What would you choose?
The possibilities frightened me. I chose to do nothing.
Chloe chose…
Well, I guess you’ve worked it out by now.
Those ninety-storey-tall titanium tigers rampaging round the world? Yeah, they’re the result of her probability manifestation. Not sure she got exactly what she wanted, because she died in the aftermath of one of the first attempts to stop them, so it’ll remain a mystery.
Regardless of her intent, they’ve certainly ‘changed the conversation’ around ecological issues. Most organisations now focus on what parts of humanity can be saved because we can’t stop the behemoths. Those not working towards that end fall into three main camps: kill the behemoths, pacify the behemoths, or worship the behemoths.
Even though I chickened out at the beginning, I couldn’t ignore the suffering. The devastation her ‘solutions’ are causing can’t be the right answer.
Professor Eugene said the probability matrix worked on least resistance. To manifest a probability, it would take the easiest route. For all that I’ve tried, I cannot envision what Chloe was trying to achieve. What end result requires unstoppable behemoths rampaging across the Earth unchecked as the simplest method?
With no time to try and work out the answer, I made my way back to the remains of the base. It took me three weeks to get into the laboratory complex. Meanwhile, the lights were going out. Humanity was going down. Some countries had been reduced to hunter/scavenger level.
There wasn’t a lot of power available after the West Coast Behemoth Pack tore through California. I needed a lot to get the probability engine up and running again. I think the grid recovered: most of the black-outs stopped after I made my choice.

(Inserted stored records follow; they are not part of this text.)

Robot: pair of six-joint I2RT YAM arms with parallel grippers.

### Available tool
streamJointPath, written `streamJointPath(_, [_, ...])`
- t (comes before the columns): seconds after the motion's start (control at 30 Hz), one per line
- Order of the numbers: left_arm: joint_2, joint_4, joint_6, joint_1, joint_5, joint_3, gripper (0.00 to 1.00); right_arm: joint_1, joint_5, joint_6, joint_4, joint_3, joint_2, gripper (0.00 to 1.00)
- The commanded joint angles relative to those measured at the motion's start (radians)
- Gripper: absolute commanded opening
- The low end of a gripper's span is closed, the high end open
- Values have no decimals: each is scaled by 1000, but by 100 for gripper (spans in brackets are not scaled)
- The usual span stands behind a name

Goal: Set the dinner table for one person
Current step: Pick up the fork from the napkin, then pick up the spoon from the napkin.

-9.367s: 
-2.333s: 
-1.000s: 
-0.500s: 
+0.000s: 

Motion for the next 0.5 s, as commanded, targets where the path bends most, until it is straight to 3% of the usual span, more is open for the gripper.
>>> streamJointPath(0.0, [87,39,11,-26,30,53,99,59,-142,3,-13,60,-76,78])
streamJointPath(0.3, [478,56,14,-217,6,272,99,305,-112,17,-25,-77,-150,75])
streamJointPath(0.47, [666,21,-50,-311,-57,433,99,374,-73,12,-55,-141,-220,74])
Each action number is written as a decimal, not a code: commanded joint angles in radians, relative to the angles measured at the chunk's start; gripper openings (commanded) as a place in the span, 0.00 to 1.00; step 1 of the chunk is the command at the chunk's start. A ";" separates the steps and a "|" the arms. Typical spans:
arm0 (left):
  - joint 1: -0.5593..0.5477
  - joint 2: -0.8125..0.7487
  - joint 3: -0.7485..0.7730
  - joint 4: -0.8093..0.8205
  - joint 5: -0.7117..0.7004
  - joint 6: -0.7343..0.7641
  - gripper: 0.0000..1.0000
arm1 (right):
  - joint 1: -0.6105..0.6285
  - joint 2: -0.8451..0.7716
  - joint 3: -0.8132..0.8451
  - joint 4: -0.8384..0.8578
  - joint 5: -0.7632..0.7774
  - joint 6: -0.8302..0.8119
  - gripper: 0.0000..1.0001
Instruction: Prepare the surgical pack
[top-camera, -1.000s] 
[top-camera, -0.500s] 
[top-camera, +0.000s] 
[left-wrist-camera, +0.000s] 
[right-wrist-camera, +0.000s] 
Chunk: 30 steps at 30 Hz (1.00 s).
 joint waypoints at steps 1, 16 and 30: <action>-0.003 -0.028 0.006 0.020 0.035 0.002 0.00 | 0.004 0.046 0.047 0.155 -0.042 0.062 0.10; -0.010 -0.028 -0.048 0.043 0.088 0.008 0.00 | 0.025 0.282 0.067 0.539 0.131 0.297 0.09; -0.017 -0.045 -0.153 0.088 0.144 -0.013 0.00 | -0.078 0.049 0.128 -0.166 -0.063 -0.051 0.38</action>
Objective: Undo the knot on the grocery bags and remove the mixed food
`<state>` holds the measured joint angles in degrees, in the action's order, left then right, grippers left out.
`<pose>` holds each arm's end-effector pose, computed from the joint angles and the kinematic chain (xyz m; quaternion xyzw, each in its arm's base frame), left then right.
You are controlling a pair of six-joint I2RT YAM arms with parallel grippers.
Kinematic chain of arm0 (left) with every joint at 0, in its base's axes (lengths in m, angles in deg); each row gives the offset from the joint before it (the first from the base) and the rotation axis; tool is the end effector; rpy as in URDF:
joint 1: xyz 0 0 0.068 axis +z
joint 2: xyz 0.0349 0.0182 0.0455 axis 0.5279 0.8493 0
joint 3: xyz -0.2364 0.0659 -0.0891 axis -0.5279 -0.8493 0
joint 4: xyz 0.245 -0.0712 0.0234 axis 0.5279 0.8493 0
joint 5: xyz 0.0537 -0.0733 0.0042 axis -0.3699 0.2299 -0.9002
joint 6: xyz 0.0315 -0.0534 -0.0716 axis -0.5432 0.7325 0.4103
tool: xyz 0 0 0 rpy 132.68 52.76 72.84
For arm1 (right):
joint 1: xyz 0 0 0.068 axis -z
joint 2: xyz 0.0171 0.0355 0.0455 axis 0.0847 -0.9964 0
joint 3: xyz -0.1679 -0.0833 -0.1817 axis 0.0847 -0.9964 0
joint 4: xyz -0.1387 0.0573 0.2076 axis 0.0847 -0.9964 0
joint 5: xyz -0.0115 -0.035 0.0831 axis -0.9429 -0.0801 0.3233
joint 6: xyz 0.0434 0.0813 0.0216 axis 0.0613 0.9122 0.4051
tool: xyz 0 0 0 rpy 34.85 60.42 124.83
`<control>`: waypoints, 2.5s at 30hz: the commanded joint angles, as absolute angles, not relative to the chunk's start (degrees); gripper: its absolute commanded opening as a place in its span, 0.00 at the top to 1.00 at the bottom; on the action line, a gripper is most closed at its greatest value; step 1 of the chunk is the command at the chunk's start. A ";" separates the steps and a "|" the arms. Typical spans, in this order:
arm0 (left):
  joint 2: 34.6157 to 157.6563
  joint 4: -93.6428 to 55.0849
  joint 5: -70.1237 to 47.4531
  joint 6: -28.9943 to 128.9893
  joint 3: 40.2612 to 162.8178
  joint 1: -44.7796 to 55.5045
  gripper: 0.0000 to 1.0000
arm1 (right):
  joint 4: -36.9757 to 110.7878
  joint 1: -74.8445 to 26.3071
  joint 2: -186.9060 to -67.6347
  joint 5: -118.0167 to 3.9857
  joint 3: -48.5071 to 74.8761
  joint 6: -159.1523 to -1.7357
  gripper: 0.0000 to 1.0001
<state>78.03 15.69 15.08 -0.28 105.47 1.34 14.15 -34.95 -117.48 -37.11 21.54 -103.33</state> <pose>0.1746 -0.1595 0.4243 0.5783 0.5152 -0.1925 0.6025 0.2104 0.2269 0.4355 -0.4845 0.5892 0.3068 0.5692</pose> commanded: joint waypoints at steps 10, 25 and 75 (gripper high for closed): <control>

My choice? Like I mentioned, there wasn’t much time. I went for something simple: for something to happen that would stop the behemoths. In the silence after making my choice, I experienced a moment of calm, not realising it was one of the ‘before the storm’ variety.
I should have been more specific. Delimited my intent better. Stupidly, I was obsessed with stopping the behemoths, and nothing beyond that. Destroying the probability matrix afterwards wasn’t a good idea either, but thinking about what the people in power might do with it terrified me.
Okay, I admit it. I panicked. Went off half-cocked, then compounded my error.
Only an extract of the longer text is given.